A federal judge in New York held last week that FDA lawfully exercised its authority in publishing a 2016 rule governing food substances that are generally recognized as safe (GRAS).
On Sept. 30, Judge Vernon S. Broderick granted a motion for summary judgment to the government after finding “FDA did not unlawfully subdelegate its authority.”
The GRAS rule provides a voluntary process for notifying the agency that a substance is GRAS under the conditions of its intended use and therefore exempt from premarket approval.

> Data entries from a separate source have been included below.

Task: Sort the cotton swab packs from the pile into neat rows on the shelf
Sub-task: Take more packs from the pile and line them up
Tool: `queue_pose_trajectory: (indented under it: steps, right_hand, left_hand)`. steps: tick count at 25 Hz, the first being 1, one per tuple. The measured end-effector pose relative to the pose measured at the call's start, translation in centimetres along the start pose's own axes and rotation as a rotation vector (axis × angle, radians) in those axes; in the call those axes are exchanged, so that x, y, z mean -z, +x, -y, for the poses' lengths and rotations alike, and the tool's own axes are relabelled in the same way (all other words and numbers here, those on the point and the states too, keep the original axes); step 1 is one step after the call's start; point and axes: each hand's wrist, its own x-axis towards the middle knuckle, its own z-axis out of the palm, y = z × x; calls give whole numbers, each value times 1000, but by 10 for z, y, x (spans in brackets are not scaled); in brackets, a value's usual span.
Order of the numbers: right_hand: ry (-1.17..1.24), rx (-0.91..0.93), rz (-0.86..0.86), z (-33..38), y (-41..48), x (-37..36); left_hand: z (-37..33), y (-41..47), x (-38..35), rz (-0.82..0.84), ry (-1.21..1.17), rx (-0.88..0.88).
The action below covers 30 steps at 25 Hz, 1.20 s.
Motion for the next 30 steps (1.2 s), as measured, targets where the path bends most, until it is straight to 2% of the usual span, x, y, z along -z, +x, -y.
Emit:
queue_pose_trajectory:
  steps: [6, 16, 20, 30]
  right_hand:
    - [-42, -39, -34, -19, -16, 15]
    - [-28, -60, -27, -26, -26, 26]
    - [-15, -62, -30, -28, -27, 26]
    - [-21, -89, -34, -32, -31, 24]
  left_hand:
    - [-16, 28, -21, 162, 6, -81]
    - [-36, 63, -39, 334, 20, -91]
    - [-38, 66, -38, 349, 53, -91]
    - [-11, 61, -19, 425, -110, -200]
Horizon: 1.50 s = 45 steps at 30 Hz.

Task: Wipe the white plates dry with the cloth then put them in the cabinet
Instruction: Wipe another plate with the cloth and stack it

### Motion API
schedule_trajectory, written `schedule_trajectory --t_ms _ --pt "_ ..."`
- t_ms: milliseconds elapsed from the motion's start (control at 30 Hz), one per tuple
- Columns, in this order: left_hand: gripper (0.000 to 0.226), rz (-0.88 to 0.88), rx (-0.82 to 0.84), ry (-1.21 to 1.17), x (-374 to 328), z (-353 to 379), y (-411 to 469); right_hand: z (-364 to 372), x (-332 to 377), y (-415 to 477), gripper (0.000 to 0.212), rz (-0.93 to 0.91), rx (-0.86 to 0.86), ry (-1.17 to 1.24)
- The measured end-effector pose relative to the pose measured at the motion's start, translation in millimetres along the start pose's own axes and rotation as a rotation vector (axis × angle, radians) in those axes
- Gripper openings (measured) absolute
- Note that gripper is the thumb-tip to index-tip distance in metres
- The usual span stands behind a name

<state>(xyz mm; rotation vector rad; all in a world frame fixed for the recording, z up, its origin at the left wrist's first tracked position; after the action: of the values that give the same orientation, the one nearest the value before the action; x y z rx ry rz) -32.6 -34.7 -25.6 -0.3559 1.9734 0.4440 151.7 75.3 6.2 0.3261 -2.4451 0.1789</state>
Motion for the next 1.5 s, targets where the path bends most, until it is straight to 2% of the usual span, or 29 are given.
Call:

Plaintiffs including the Center for Food Safety contended the GRAS rule fails to ensure FDA has oversight over GRAS determinations, allowing manufacturers to covertly determine whether chemical substances may be added to food, according to Broderick’s 35-page order. Critics also have argued companies’ GRAS experts may have conflicts of interest, potentially undermining the integrity of the process.

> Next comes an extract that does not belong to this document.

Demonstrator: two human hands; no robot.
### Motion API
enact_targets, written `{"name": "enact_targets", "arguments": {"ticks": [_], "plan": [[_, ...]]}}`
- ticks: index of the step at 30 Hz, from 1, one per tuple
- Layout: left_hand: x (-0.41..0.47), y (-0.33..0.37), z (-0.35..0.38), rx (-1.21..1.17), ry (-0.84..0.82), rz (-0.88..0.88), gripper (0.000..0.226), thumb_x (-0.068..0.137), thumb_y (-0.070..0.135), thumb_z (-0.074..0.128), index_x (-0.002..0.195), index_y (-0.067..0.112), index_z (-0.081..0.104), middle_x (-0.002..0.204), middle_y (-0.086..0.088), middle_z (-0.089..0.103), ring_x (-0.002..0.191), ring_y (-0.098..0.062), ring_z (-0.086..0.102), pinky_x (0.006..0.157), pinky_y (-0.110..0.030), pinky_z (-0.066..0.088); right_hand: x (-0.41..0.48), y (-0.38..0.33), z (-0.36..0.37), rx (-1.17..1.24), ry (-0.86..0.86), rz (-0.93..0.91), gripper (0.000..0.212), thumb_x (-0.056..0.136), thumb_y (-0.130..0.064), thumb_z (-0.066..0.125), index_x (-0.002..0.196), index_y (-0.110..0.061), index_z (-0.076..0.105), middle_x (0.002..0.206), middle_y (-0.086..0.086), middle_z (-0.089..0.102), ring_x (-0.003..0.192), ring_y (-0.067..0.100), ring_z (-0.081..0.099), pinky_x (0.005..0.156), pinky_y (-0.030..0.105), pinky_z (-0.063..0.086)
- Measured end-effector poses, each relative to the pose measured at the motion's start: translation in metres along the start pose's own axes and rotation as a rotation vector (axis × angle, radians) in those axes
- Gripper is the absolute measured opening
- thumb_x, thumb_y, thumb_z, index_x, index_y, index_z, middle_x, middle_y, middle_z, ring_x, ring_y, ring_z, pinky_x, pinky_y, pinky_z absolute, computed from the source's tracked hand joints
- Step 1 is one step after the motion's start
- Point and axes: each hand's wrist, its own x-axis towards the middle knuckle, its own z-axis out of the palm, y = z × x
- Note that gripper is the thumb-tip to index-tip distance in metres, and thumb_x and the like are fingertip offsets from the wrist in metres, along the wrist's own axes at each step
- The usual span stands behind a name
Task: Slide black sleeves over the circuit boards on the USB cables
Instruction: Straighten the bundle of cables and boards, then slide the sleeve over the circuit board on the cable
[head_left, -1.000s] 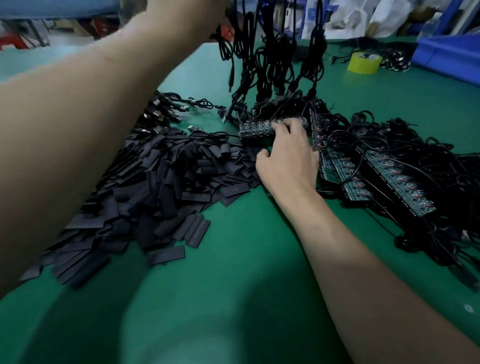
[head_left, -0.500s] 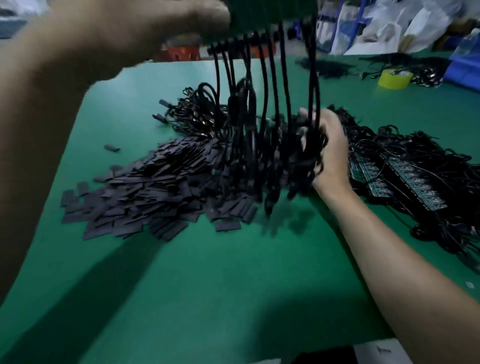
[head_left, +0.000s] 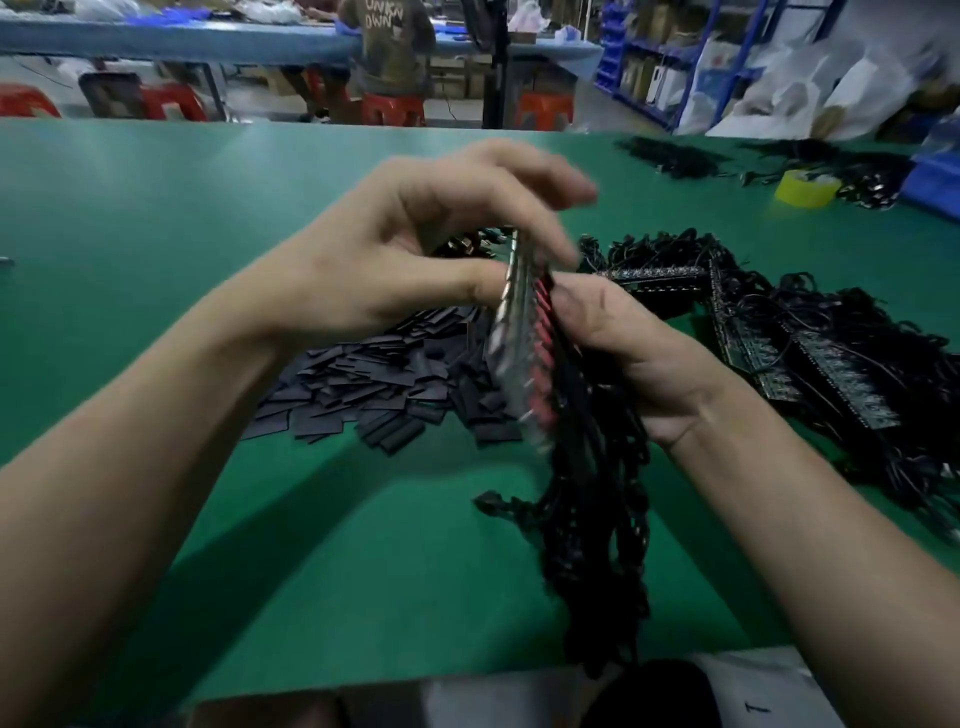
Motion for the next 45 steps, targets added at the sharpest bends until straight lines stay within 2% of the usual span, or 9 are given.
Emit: {"name": "enact_targets", "arguments": {"ticks": [4, 10, 15, 21, 24, 27, 33, 41, 45], "plan": [[-0.028, -0.016, 0.016, -0.002, 0.256, -0.169, 0.067, 0.096, 0.011, 0.071, 0.154, 0.013, 0.038, 0.154, -0.004, 0.048, 0.139, -0.024, 0.050, 0.115, -0.049, 0.042, -0.011, 0.003, -0.002, 0.025, 0.239, -0.040, 0.032, 0.081, -0.022, 0.072, 0.104, -0.002, 0.065, 0.084, 0.007, 0.070, 0.063, 0.011, 0.068, 0.061, 0.022, 0.059], [-0.060, -0.041, 0.046, -0.057, 0.304, -0.380, 0.015, 0.100, 0.004, 0.062, 0.107, 0.014, 0.071, 0.105, 0.007, 0.077, 0.095, -0.012, 0.073, 0.084, -0.030, 0.060, -0.038, -0.009, 0.005, 0.061, 0.368, -0.024, 0.010, 0.080, -0.025, 0.079, 0.077, -0.016, 0.080, 0.072, -0.003, 0.073, 0.056, 0.003, 0.069, 0.056, 0.018, 0.059], [-0.069, -0.052, 0.067, -0.330, 0.373, -0.481, 0.034, 0.103, 0.018, 0.052, 0.076, 0.021, 0.073, 0.071, -0.006, 0.074, 0.059, -0.016, 0.067, 0.059, -0.022, 0.054, -0.021, 0.007, -0.014, 0.067, 0.592, 0.282, 0.017, 0.079, -0.024, 0.078, 0.069, -0.010, 0.080, 0.074, 0.007, 0.075, 0.056, 0.018, 0.072, 0.050, 0.029, 0.059], [-0.080, -0.062, 0.067, -0.437, 0.540, -0.597, 0.031, 0.109, 0.014, 0.044, 0.089, 0.007, 0.066, 0.076, -0.007, 0.071, 0.063, -0.018, 0.066, 0.055, -0.023, 0.054, -0.001, 0.038, -0.044, -0.146, 0.856, 0.254, 0.038, 0.089, -0.029, 0.075, 0.113, 0.000, 0.070, 0.091, 0.012, 0.079, 0.067, 0.018, 0.076, 0.051, 0.028, 0.058], [-0.079, -0.064, 0.068, -0.390, 0.571, -0.667, 0.026, 0.105, 0.025, 0.053, 0.090, 0.009, 0.066, 0.076, -0.010, 0.073, 0.064, -0.024, 0.064, 0.061, -0.032, 0.056, 0.002, 0.046, -0.055, -0.289, 0.826, 0.255, 0.053, 0.088, -0.038, 0.076, 0.122, 0.001, 0.066, 0.104, 0.013, 0.078, 0.076, 0.017, 0.076, 0.060, 0.030, 0.061], [-0.072, -0.066, 0.066, -0.309, 0.540, -0.748, 0.021, 0.099, 0.029, 0.064, 0.089, 0.011, 0.067, 0.075, -0.009, 0.075, 0.062, -0.023, 0.065, 0.062, -0.035, 0.052, 0.003, 0.041, -0.070, -0.788, 0.865, 0.236, 0.072, 0.077, -0.058, 0.075, 0.132, -0.014, 0.062, 0.125, 0.002, 0.070, 0.112, 0.012, 0.067, 0.100, 0.038, 0.054], [-0.055, -0.074, 0.057, -0.031, 0.420, -0.665, 0.013, 0.097, 0.023, 0.069, 0.089, 0.014, 0.072, 0.075, -0.001, 0.077, 0.064, -0.004, 0.072, 0.059, -0.020, 0.055, 0.036, 0.024, -0.071, -1.587, 0.476, -0.132, 0.038, 0.096, -0.052, 0.051, 0.119, -0.027, 0.069, 0.116, -0.012, 0.067, 0.110, 0.007, 0.058, 0.098, 0.033, 0.046], [-0.063, -0.082, 0.063, -0.024, 0.590, -0.662, 0.016, 0.083, 0.036, 0.079, 0.089, 0.022, 0.080, 0.076, -0.004, 0.076, 0.064, -0.020, 0.066, 0.066, -0.050, 0.059, 0.049, 0.036, -0.074, -1.339, 0.348, -0.082, 0.007, 0.092, -0.038, 0.071, 0.096, -0.036, 0.075, 0.090, -0.024, 0.072, 0.093, -0.007, 0.065, 0.082, 0.014, 0.046], [-0.065, -0.083, 0.064, -0.110, 0.555, -0.679, 0.012, 0.081, 0.033, 0.077, 0.088, 0.024, 0.080, 0.075, -0.001, 0.076, 0.066, -0.010, 0.066, 0.066, -0.036, 0.057, 0.051, 0.043, -0.077, -1.197, 0.328, -0.053, 0.003, 0.090, -0.031, 0.075, 0.088, -0.032, 0.076, 0.086, -0.019, 0.074, 0.087, -0.001, 0.068, 0.081, 0.024, 0.050]]}}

FDA has the right to disagree with a GRAS determination and may bring enforcement action against a food manufacturer, the judge observed.
“Other than prudential concerns and citations to inapposite case law, plaintiffs provide no legal support for their argument that the GRAS rule violates the Constitution by adopting a voluntary notification system and allowing post-violation, instead of pre-violation enforcement,” Broderick, of the U.S. District Court for the Southern District of New York, wrote in his summary judgment order. “Moreover, FDA uses a similar voluntary notification system to regulate the marketing of cosmetics. Accordingly, I find that the GRAS rule is not an unlawful subdelegation of FDA’s authority.”

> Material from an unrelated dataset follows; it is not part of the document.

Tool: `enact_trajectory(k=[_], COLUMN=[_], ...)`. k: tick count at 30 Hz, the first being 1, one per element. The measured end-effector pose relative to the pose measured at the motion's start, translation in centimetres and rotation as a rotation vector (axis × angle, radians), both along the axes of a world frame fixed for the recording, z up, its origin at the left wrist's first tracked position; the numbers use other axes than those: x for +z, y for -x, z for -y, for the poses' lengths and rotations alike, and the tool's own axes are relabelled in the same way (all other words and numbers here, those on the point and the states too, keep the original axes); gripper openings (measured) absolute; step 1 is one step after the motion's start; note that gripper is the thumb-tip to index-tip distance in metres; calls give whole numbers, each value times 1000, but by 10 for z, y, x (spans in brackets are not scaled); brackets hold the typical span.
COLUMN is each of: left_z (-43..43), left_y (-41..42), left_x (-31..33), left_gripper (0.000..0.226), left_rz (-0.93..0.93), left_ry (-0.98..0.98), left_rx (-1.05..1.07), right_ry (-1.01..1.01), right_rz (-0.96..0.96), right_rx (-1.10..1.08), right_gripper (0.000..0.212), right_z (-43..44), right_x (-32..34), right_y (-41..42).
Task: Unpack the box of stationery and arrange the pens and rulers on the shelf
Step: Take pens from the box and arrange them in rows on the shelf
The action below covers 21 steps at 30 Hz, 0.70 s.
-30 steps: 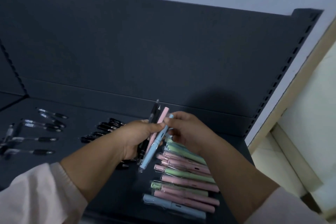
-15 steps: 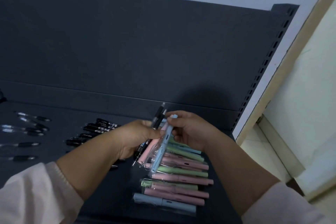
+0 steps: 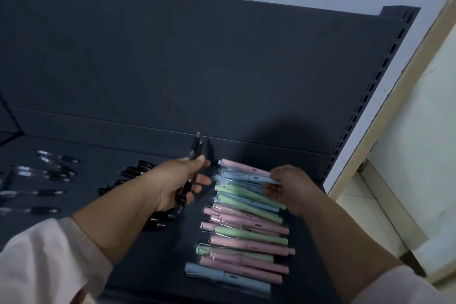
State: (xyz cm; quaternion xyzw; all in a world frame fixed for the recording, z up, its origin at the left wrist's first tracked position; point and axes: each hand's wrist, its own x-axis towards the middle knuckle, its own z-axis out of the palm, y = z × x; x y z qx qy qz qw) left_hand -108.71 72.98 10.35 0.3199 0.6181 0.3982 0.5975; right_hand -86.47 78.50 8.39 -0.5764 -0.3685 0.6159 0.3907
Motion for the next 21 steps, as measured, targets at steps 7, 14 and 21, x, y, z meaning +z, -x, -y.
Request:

Broderick found FDA should be accorded so-called Chevron deference under long-established case law because Congress did not specifically address in the Food Additives Amendment of 1958 whether GRAS notifications to FDA are mandatory, and FDA’s interpretation of the statute was reasonable.
The 1958 statute required an approval process for food additives, but carved out an exception for certain substances that experts generally recognized to be safe.
“In sum, I find FDA’s interpretation reasonable given that GRAS substances are specifically exempted from the rigorous review applicable to food additives, GRAS submissions increased under the proposed GRAS rule, in more than sixty years Congress has never required mandatory GRAS submissions, and that FDA has limited resources to allocate to food safety,” Broderick wrote.
The judge also rejected plaintiffs’ argument that FDA’s decision was arbitrary and capricious.
Separately, he acknowledged the thousands of substances that have been added to food since the Food Additives Amendment became law, but he wrote, “it remains unclear under the statute whether FDA even has the authority to make GRAS notifications mandatory.”
“I decline plaintiffs’ invitation to rewrite the statute,” Broderick continued. “The remedy plaintiffs seek lies with Congress, not me, and Congress has chosen not to act despite the increase in the number of food additives over the last five decades.”
Broderick’s decision was a long time coming. Plaintiffs filed their lawsuit in 2017.
In response to the ruling, the Center for Food Safety said it was weighing its legal options.
"We are extremely disappointed by the court’s ruling that will continue to allow FDA to flout its regulatory duties and outsource the job to self-interested food corporations driven by their bottom line rather than the public interest,” George Kimbrell, legal director of the group, said in a press release.
Eve Gartner is a managing attorney with Earthjustice, which represented the Center for Food Safety and Environmental Defense Fund in the lawsuit against FDA.
“We are very disappointed by the court's ruling, which signs off on FDA allowing self-interested corporations to decide on their own—in secret, with no notice to FDA, and no recordkeeping requirements—if the chemicals they have synthesized are safe to add to food or use in food packaging or processing materials,” she said in an email.
Gartner and Kimbrell both said in their statements, “We are carefully reviewing the decision and considering all legal options, including appeal.”
Since 1998—when FDA received its first GRAS notice—FDA has received a total of 1,011 GRAS notices, according to the agency’s database. Seventy-six percent of the notices are ones in which “FDA has no questions” and 2% represent ones in which FDA found “notice does not provide a basis,” an FDA spokesperson said.
Another 6% of notices are “pending” while FDA stopped evaluating 16% of notices at the request of the notifier, the spokesperson added.
Citing “pending litigation” since there is a period of time in which Broderick’s decision can be appealed, FDA declined to comment on the ruling.
“The ruling is significant as for a long time many NGOs [non-governmental organizations] and even some from the industry argued that the self-GRAS process was a loophole that needed to be closed, and somehow FDA had the ability to do it,” said Ashish Talati, a lawyer who counsels clients on GRAS determinations, in an email. “The ruling makes it very clear that the self-GRAS process is perfectly legal, and only Congress can change it.”